> Requirement
Please set down the data again exactly, minus the pictures.

> Supplied material
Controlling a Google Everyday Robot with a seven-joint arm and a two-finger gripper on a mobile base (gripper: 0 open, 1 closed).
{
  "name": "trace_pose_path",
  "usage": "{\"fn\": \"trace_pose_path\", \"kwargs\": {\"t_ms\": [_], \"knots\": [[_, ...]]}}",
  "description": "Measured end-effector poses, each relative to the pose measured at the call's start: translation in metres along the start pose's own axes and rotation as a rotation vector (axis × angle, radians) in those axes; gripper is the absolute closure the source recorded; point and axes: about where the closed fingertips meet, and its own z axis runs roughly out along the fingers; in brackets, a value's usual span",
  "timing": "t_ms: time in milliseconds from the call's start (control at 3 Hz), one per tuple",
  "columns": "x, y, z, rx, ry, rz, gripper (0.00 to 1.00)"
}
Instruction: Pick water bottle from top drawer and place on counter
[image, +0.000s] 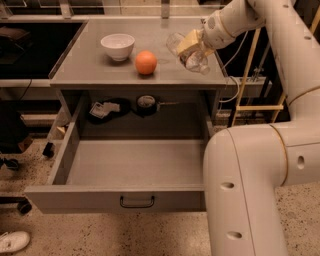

> Solution to this exercise
Controlling a Google Everyday Robot with a seven-joint arm and a two-finger gripper on a mobile base (gripper: 0 open, 1 closed).
{
  "name": "trace_pose_path",
  "usage": "{\"fn\": \"trace_pose_path\", \"kwargs\": {\"t_ms\": [_], \"knots\": [[_, ...]]}}",
  "description": "Measured end-effector poses, each relative to the pose measured at the call's start: translation in metres along the start pose's own axes and rotation as a rotation vector (axis × angle, radians) in those axes; gripper is the absolute closure the source recorded; point and axes: about where the closed fingertips meet, and its own z axis runs roughly out along the fingers; in brackets, a value's usual span",
  "timing": "t_ms: time in milliseconds from the call's start (control at 3 Hz), one per tuple",
  "columns": "x, y, z, rx, ry, rz, gripper (0.00 to 1.00)"
}
Instruction: Pick water bottle from top drawer and place on counter
[image, +0.000s] 

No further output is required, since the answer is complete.